EXERCISE
The response should consist of every line below, restated exactly, with no pictures.

SOURCE MATERIAL
[Start of Attachment]

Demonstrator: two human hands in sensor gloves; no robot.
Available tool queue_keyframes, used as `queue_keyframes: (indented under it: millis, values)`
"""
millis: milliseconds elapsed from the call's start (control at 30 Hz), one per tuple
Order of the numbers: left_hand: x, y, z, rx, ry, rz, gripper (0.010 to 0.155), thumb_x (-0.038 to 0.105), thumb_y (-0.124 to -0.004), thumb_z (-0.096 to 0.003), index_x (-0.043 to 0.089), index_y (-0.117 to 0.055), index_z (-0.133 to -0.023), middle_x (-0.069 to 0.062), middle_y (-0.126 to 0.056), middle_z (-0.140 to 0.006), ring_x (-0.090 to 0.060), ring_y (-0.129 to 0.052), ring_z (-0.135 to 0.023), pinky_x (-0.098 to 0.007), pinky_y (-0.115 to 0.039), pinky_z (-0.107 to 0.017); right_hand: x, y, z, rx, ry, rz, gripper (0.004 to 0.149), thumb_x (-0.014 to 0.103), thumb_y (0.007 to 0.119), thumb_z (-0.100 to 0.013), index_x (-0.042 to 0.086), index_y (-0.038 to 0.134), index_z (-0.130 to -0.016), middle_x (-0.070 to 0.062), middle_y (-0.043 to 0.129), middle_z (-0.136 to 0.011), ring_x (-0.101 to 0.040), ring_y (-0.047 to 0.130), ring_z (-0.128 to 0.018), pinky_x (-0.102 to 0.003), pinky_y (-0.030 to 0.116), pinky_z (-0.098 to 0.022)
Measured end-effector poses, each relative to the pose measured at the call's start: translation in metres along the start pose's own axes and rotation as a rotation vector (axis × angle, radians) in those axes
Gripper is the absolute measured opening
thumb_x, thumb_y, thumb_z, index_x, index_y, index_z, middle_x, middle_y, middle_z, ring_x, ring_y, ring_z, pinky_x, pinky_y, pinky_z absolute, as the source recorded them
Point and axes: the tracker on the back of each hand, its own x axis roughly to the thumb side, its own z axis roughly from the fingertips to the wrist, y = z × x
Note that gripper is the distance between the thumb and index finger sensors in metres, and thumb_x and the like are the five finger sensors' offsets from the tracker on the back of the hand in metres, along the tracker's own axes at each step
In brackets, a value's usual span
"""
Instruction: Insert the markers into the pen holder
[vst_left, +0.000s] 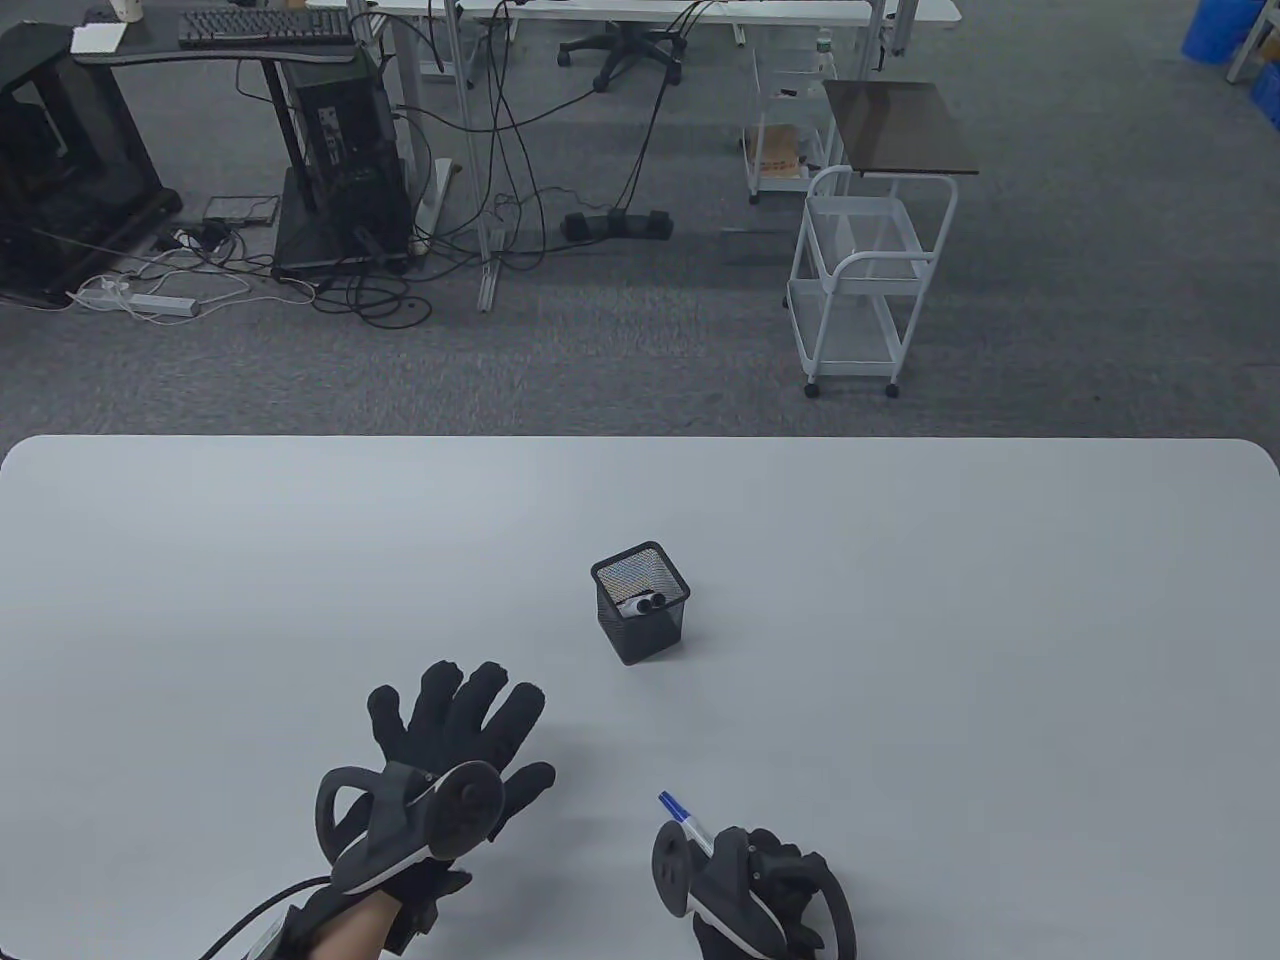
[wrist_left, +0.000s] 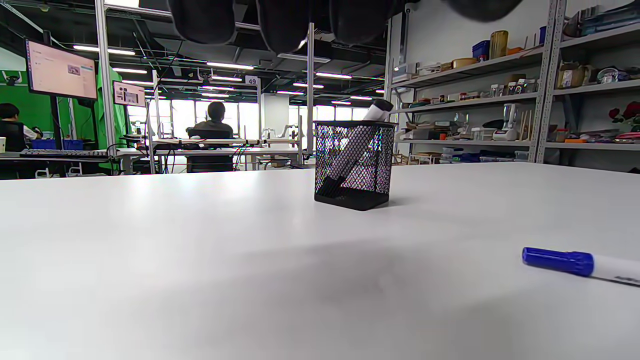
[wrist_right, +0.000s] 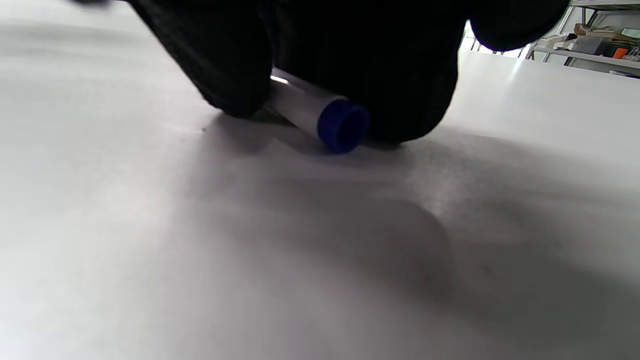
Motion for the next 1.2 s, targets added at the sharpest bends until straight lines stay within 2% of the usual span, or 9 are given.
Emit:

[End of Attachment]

WRITTEN ANSWER
Demonstrator: two human hands in sensor gloves; no robot.
Available tool queue_keyframes, used as `queue_keyframes: (indented under it: millis, values)`
"""
millis: milliseconds elapsed from the call's start (control at 30 Hz), one per tuple
Order of the numbers: left_hand: x, y, z, rx, ry, rz, gripper (0.010 to 0.155), thumb_x (-0.038 to 0.105), thumb_y (-0.124 to -0.004), thumb_z (-0.096 to 0.003), index_x (-0.043 to 0.089), index_y (-0.117 to 0.055), index_z (-0.133 to -0.023), middle_x (-0.069 to 0.062), middle_y (-0.126 to 0.056), middle_z (-0.140 to 0.006), ring_x (-0.090 to 0.060), ring_y (-0.129 to 0.052), ring_z (-0.135 to 0.023), pinky_x (-0.098 to 0.007), pinky_y (-0.115 to 0.039), pinky_z (-0.107 to 0.017); right_hand: x, y, z, rx, ry, rz, gripper (0.004 to 0.149), thumb_x (-0.014 to 0.103), thumb_y (0.007 to 0.119), thumb_z (-0.100 to 0.013), index_x (-0.042 to 0.086), index_y (-0.038 to 0.134), index_z (-0.130 to -0.016), middle_x (-0.070 to 0.062), middle_y (-0.043 to 0.129), middle_z (-0.136 to 0.011), ring_x (-0.101 to 0.040), ring_y (-0.047 to 0.130), ring_z (-0.128 to 0.018), pinky_x (-0.102 to 0.003), pinky_y (-0.030 to 0.116), pinky_z (-0.098 to 0.022)
Measured end-effector poses, each relative to the pose measured at the call's start: translation in metres along the start pose's own axes and rotation as a rotation vector (axis × angle, radians) in those axes
Gripper is the absolute measured opening
thumb_x, thumb_y, thumb_z, index_x, index_y, index_z, middle_x, middle_y, middle_z, ring_x, ring_y, ring_z, pinky_x, pinky_y, pinky_z absolute, as the source recorded them
Point and axes: the tracker on the back of each hand, its own x axis roughly to the thumb side, its own z axis roughly from the fingertips to the wrist, y = z × x
Note that gripper is the distance between the thumb and index finger sensors in metres, and thumb_x and the like are the five finger sensors' offsets from the tracker on the back of the hand in metres, along the tracker's own axes at each step
In brackets, a value's usual span
"""
Instruction: Insert the markers into the pen holder
[vst_left, +0.000s] 
[wrist_left, +0.000s] 
[wrist_right, +0.000s] 
Motion for the next 1.2 s, targets added at the sharpest bends until straight lines stay within 2% of the usual span, or 9 are given.
Emit:

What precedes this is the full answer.